## Your task
No pictures belong in the copy, but every line of the material below must be reproduced exactly.

## The data

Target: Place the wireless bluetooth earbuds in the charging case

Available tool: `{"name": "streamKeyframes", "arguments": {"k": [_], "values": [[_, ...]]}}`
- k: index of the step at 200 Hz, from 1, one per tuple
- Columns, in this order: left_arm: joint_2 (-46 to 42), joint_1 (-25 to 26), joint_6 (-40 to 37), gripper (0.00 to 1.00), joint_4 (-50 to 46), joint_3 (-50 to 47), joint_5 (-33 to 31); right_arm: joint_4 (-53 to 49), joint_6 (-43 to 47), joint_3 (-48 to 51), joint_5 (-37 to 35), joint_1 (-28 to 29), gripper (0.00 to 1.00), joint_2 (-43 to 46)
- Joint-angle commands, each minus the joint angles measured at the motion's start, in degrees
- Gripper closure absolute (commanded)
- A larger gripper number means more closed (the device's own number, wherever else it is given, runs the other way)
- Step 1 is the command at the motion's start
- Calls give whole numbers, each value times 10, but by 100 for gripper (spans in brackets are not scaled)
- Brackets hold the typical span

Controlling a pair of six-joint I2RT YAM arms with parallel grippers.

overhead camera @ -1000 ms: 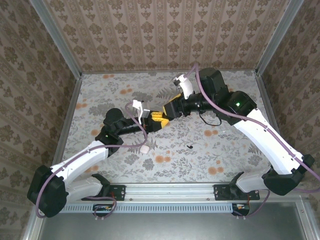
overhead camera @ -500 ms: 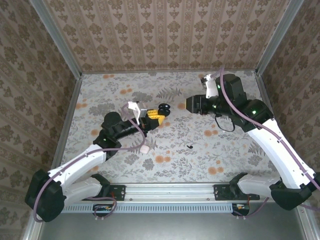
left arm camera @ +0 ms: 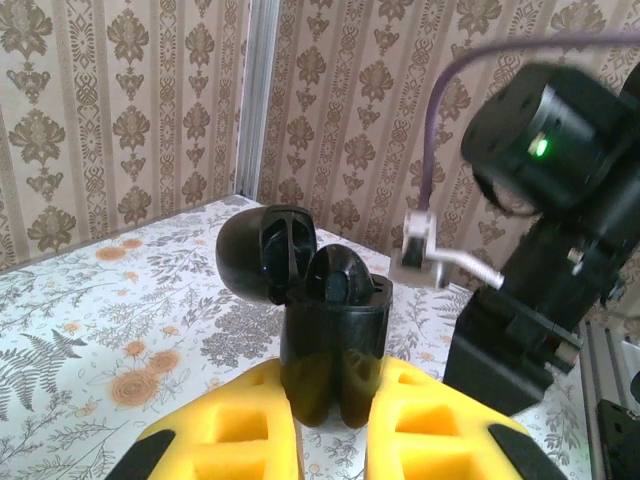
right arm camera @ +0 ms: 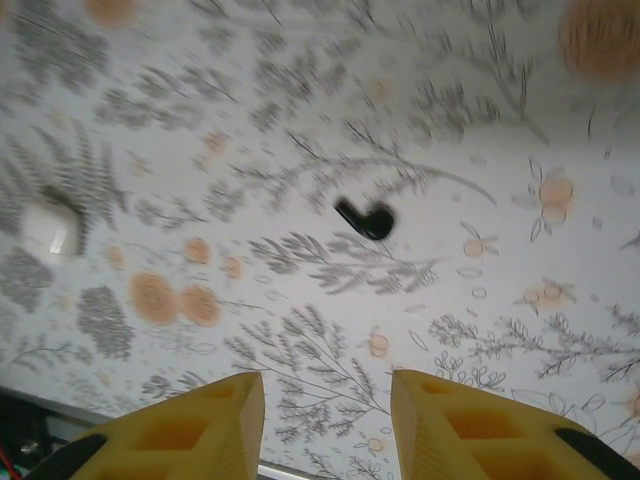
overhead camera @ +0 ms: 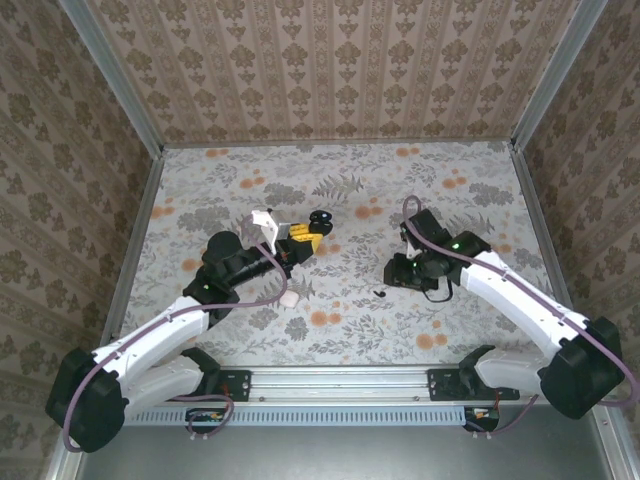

## Finished task
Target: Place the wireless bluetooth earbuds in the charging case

Available tool: `{"name": "streamKeyframes", "arguments": {"k": [_], "values": [[_, ...]]}}`
- k: index of the step at 200 Hz, from 1, one per tuple
- Columns, in this order: left_arm: joint_2 (-46 to 42), joint_1 (-25 to 26), joint_6 (-40 to 37), gripper (0.00 to 1.00), joint_4 (-50 to 46), joint_3 (-50 to 47), joint_5 (-33 to 31); right_arm: joint_4 (-53 to 49), joint_6 (-43 to 47), joint_3 (-48 to 51), joint_5 (-37 to 35), joint_1 (-28 to 29), gripper (0.00 to 1.00), joint_2 (-43 to 46)
- Joint-angle commands, each minus the joint angles measured at the motion's start, in degrees
- Gripper closure absolute (commanded)
- A larger gripper number means more closed (the device's own number, wherever else it is given, runs the other way)
- Step 1 is the command at the motion's start
- Calls give whole numbers, each value times 10, but by 100 for gripper (spans in brackets are not scaled)
- Brackets hold the typical span

Controlling a pair of six-joint I2RT YAM arms with parallel grippers.

overhead camera @ -1000 ms: 
overhead camera @ -500 ms: 
left arm camera @ +0 ms: 
right arm camera @ +0 ms: 
overhead camera @ +0 ms: 

Nothing remains to be done for this exercise.